1. Lembremos, sem hesitação: todas as listas de melhores (filmes, discos, livros, etc.) são legítimas e interessantes. E é uma banalidade pueril encará-las em nome de uma qualquer justiça. Que os "meus" filmes faltem na "tua" lista (ou o contrário), eis o que é normal e salutar.
2. Apesar disso (ou precisamente por causa disso), qualquer lista possui um inevitável valor sintomático. Que é como quem diz: de forma mais ou menos consciente, traduz uma visão do continente cinematográfico e, no limite, uma visão do próprio mundo.
3. A lista dos "20 melhores filmes do século XXI", agora divulgado pelo MSN/cinema, merece tanto mais atenção quanto traz uma respeitável chancela. A saber: "Este conteúdo foi produzido por alunos da cadeira de Comunicação Digital do curso de Comunicação Social da Universidade Católica Portuguesa, ao abrigo do protocolo entre a Universidade e o MSN Portugal."
4. É uma lista que se limita a si própria pela dominação anglo-saxónica das suas opções: A Rede Social, Kill Bill, The Departed, etc. Mesmo, insisto, não discutindo os fundamentos das escolhas, na prática assistimos a uma quase total marginalização de tudo o que não tenha alguma chancela (de produção ou difusão) da grande máquina de Hollywood.
5. Insisto também: não se trata de demonizar o cinema americano (aliás, em termos meramente subjectivos, não posso deixar de referir que sou um militante admirador da energia criativa da produção made in USA, em qualquer época). Trata-se, isso sim, de verificar que as propostas avançadas fazem eco do americano-centrismo com que, todos os dias, sobretudo nas televisões, é descrito, noticiado e (des)valorizado o mundo do cinema.
6. Na prática, isto significa que a lista apresentada dispensa qualquer atenção a muitas áreas da produção internacional, incluindo Portugal (ex.: Oliveira, Costa, Canijo), Espanha (Almodóvar, Icíar Bollaín), França (Godard, Rivette, Téchiné, Desplechin), Itália (Bellocchio, Moretti, Bertolucci), Alemanha (Wenders, Haneke), Suécia (Bergman), Dinamarca (Lars von Trier), Canadá (Cronenberg), Rússia (Sokurov), Argentina (Lucrecia Martel), China/Hong Kong/Taiwan (Wong Kar-wai, Ang Lee), etc., etc., etc.
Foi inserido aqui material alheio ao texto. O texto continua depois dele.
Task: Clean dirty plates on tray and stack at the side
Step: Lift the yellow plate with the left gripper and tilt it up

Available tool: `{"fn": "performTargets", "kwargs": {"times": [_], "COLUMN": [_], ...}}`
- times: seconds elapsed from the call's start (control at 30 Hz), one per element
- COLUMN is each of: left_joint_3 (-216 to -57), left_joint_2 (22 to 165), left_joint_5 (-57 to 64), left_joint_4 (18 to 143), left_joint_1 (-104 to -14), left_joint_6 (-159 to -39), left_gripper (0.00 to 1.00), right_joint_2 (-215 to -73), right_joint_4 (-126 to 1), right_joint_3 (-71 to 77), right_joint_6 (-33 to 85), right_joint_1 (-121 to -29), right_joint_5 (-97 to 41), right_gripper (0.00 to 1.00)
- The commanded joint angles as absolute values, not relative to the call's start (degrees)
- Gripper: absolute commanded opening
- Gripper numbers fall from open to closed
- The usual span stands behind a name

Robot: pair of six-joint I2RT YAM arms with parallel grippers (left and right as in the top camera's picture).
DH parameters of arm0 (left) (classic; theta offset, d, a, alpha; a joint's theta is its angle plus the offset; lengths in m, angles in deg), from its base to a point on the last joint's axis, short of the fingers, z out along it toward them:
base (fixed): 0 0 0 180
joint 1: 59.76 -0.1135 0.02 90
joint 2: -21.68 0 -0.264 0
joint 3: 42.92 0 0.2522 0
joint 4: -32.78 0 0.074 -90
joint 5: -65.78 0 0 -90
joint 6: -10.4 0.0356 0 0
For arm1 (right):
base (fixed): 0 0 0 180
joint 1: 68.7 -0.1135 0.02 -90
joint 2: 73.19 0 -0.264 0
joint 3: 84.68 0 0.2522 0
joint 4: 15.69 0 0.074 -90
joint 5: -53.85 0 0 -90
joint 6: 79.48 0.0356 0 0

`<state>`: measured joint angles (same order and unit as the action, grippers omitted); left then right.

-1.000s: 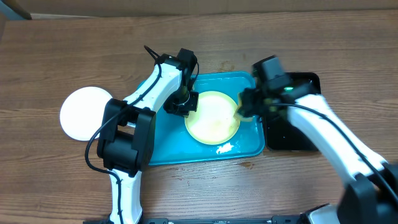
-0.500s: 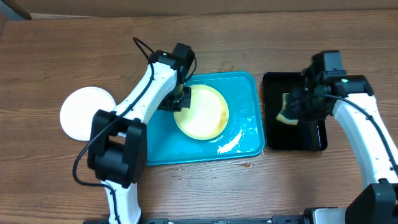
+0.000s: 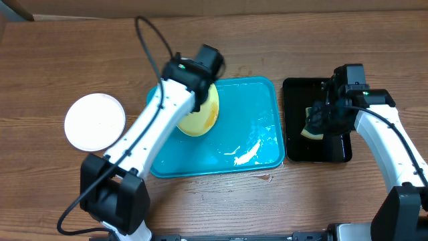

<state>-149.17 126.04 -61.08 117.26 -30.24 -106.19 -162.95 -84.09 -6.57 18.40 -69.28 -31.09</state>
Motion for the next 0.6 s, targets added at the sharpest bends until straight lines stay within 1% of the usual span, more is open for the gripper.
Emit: {"fn": "performTargets", "kwargs": {"times": [0.0,0.2,0.27,0.37,0.57], "left_joint_3": [-148.7,-148.7,-148.7,-148.7,-148.7], "left_joint_2": [124.7,124.7,124.7,124.7,124.7], "left_joint_5": [-76.8,-91.6,-94.9,-96.8,-96.8], "left_joint_4": [117.3,117.1,117.0,116.8,116.8], "left_joint_1": [-26.0,-19.1,-17.5,-16.1,-15.5], "left_joint_6": [-109.5,-114.0,-114.5,-114.5,-114.5], "left_gripper": [0.04,0.04,0.04,0.04,0.04], "right_joint_2": [-162.9,-162.9,-162.9,-162.9,-162.9], "right_joint_4": [-83.5,-83.5,-83.6,-83.6,-83.6], "right_joint_3": [-6.6,-6.6,-6.6,-6.6,-6.6], "right_joint_6": [17.9,17.9,17.9,18.0,18.0], "right_joint_1": [-69.3,-69.3,-69.3,-69.3,-69.3], "right_joint_5": [-32.7,-32.6,-32.6,-32.6,-32.6], "right_gripper": [0.04,0.04,0.04,0.05,0.05]}}
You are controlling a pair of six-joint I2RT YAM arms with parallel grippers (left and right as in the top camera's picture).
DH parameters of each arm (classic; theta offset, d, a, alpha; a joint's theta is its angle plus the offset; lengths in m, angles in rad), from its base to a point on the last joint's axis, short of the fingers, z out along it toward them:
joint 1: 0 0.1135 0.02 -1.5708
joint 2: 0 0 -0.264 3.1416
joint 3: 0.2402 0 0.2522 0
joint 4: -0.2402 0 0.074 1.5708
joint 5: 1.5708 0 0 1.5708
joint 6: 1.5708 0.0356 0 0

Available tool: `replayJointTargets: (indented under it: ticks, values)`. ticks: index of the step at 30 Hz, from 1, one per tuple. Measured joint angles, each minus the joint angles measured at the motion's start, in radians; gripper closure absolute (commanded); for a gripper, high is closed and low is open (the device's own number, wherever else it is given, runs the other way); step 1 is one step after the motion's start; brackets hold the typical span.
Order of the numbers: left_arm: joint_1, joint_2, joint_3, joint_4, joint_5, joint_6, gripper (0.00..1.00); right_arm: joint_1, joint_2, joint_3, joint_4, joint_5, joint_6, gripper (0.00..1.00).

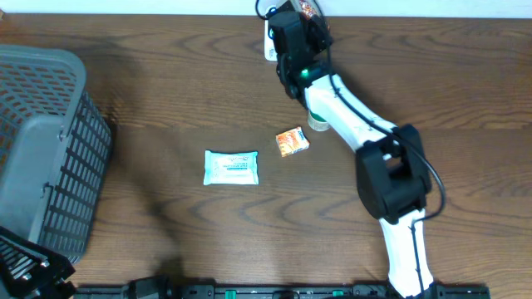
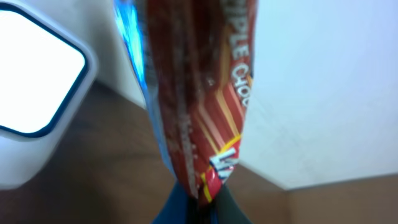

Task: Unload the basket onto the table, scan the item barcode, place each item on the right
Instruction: 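Carry the Top bar up to the scanner and hold it there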

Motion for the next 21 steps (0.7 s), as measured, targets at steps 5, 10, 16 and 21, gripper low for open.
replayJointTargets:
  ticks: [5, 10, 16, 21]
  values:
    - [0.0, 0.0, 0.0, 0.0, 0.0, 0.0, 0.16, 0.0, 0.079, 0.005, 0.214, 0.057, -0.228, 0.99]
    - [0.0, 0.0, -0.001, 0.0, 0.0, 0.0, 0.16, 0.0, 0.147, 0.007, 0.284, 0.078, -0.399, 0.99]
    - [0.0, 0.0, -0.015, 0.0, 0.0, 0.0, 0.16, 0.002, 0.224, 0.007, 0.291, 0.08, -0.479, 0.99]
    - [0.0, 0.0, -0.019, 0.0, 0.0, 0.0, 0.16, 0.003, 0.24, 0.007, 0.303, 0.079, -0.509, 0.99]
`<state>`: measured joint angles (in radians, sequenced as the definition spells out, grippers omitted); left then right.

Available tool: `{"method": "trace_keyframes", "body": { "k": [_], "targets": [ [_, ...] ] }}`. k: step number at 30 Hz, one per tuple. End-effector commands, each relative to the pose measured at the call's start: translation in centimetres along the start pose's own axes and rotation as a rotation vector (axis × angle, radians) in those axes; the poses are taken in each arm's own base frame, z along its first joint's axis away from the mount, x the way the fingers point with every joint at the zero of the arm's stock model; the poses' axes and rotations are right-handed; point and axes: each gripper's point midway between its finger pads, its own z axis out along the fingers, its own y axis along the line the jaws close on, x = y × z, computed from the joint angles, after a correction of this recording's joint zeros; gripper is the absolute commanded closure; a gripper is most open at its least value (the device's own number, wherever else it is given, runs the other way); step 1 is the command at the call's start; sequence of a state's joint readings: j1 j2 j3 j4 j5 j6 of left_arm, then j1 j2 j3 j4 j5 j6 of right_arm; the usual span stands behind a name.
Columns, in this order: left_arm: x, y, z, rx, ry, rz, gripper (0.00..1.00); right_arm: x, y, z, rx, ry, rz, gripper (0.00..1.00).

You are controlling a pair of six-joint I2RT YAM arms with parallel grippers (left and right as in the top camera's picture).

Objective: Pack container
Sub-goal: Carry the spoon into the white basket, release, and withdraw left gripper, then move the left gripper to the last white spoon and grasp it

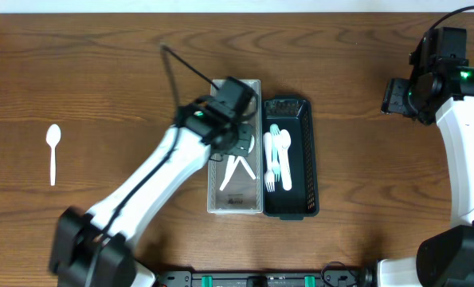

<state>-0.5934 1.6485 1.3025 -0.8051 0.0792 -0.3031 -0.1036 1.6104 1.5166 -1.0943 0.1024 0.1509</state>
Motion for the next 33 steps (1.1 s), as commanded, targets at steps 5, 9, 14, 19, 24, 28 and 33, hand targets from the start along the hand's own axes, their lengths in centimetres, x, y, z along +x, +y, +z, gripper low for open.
{"method": "trace_keyframes", "body": {
  "k": [5,9,14,19,24,28,33],
  "targets": [
    [1.3,0.6,3.5,-0.044,0.096,0.007,0.65,0.0,-0.4,-0.2,0.009,0.002,-0.003,0.31],
    [0.1,0.5,1.3,-0.046,0.034,0.127,0.45,0.1,-0.4,-0.2,0.009,0.006,-0.004,0.31],
    [-2.5,2.0,-5.6,-0.069,-0.087,0.178,0.20,0.1,-0.4,-0.2,0.010,0.005,-0.004,0.31],
    [-4.9,10.2,-13.7,-0.259,-0.265,0.039,0.02,0.1,-0.4,-0.2,0.010,0.005,-0.004,0.31],
    [-3.6,22.1,-17.7,-0.431,-0.300,-0.170,0.02,0.1,-0.4,-0.2,0.010,0.005,-0.004,0.31],
    [-1.0,30.8,-17.5,-0.522,-0.237,-0.378,0.02,0.0,-0.4,-0.2,0.009,0.004,-0.003,0.31],
    [0.7,37.6,-13.0,-0.445,-0.167,-0.552,0.02,0.1,-0.4,-0.2,0.009,0.005,-0.003,0.31]
  ]
}}
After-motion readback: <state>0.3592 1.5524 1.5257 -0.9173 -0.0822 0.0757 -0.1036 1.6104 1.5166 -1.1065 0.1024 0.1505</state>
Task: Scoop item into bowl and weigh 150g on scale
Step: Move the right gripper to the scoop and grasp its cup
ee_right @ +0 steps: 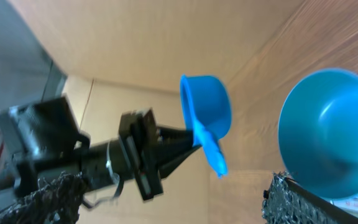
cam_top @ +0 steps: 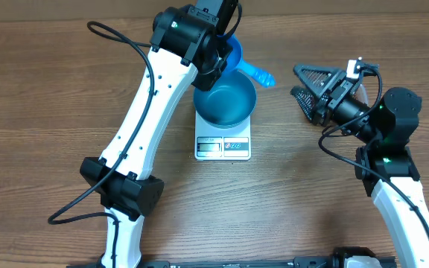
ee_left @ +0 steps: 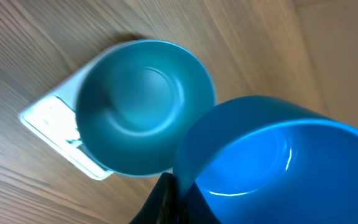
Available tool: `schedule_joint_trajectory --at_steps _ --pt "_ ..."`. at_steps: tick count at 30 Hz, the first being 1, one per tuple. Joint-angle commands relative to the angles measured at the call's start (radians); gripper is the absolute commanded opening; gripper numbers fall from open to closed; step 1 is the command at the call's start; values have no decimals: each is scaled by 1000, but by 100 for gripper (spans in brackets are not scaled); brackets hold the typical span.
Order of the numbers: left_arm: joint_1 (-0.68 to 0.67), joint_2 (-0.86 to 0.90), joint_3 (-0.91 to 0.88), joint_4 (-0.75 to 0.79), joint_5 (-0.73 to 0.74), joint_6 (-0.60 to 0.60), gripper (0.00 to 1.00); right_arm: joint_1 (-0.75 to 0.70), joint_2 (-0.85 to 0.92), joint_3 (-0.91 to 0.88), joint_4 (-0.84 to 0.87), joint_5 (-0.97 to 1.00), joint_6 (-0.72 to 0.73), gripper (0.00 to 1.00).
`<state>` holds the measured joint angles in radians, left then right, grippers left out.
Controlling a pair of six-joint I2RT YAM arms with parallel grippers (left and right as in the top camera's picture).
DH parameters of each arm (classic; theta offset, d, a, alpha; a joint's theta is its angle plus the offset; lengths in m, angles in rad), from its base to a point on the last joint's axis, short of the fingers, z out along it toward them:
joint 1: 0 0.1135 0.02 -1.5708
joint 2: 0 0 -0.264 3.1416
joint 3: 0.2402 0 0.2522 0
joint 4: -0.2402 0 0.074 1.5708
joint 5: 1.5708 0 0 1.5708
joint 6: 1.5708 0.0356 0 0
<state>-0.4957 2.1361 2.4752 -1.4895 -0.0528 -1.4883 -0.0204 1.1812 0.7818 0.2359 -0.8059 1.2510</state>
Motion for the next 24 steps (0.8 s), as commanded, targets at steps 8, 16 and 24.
schedule_joint_trajectory --at_steps 8,16,24 --pt "-4 -5 20 50 184 -203 4 119 3 16 50 301 35 95" --pt "-48 -4 20 58 198 -203 4 130 10 16 50 318 31 95" --pt "-94 -4 20 58 200 -203 4 130 10 16 47 320 31 94"
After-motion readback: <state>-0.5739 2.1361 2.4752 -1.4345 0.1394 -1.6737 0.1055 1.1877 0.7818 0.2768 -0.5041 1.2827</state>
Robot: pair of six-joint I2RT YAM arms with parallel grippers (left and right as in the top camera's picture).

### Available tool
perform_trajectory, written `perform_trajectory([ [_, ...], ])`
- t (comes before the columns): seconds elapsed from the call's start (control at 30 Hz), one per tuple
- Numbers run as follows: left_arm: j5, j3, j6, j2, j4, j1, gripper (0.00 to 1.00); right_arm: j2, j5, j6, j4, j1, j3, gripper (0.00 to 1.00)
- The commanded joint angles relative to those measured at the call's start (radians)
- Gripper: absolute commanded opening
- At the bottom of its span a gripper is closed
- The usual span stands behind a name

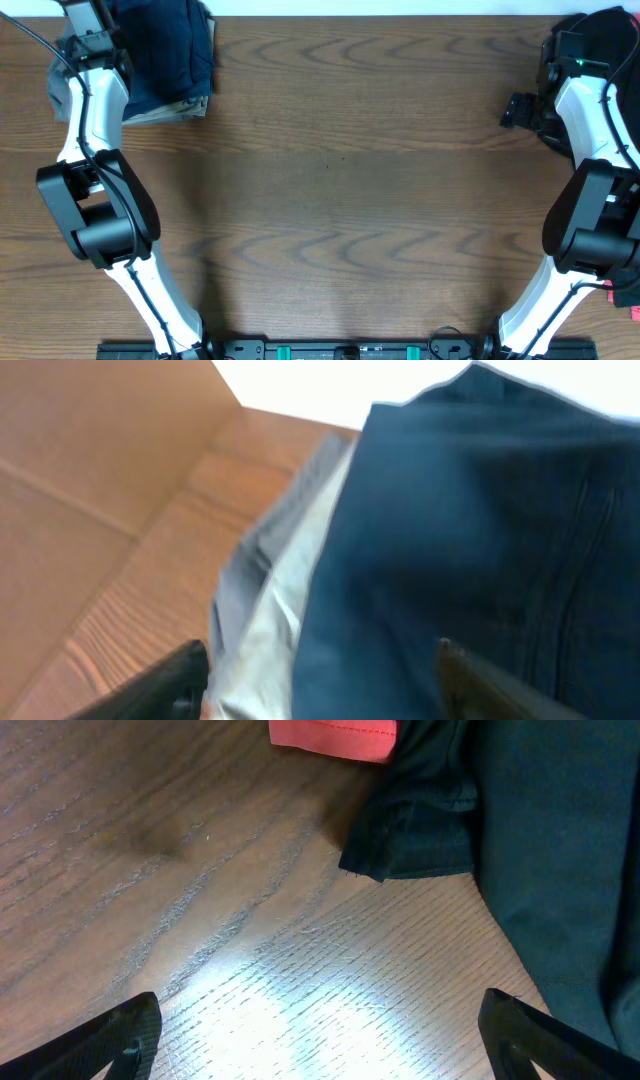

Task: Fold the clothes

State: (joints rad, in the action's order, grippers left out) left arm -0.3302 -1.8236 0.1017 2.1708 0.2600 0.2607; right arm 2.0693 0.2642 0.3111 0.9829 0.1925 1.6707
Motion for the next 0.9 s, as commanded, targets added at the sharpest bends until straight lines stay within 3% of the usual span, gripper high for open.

7. Não estamos a falar, entenda-se, de filmes e autores inacessíveis — todos os nomes citados tiveram pelo menos um título estreado nas salas portuguesas no período em questão. O que está em causa é, por isso, a redução do universo cinematográfico à parcela que, por razões conjunturais de mercado, tem garantida maior visibilidade.
8. Significativamente, a maior parte dos textos de apresentação dos filmes escolhidos evoca a sua performance de bilheteira (em dólares). Exemplo: "'Este País Não É Para Velhos' foi igualmente um enorme sucesso monetário, pois tinha um orçamento avaliado em 25 milhões de dólares e conseguiu perfazer em todo o mundo uns aproximados 172 milhões de dólares." Para além da fraquíssima qualidade de escrita, assim se reforça o mais lamentável lugar-comum mediático (sobretudo televisivo) que passou a acompanhar a maior parte dos filmes: o de menosprezar as suas singularidades de expressão e linguagem para os reduzir a meros objectos sancionados pelos circuitos económicos.
9. Inevitavelmente, este é um discurso de chocante alheamento do património histórico do cinema. Assim, o cinema francês é, de facto, citado através de O Artista, suscitando esta lamentável apreciação: "O cinema francês tem cada vez mostrado mais cartas do seu baralho de sucesso, podendo vir a tornar-se numa das maiores e mais bem sucedidas potências cinematográficas de sempre." Baralho de sucesso?... Podendo vir a tornar-se... COMO? E... Méliès? Vigo? Renoir? Cocteau? Guitry? Ophuls? Bresson? Resnais? Rouch? Na prática, o simplismo de abordagens deste género consegue a proeza pouco invejável de, em duas linhas, rasurar um século de história.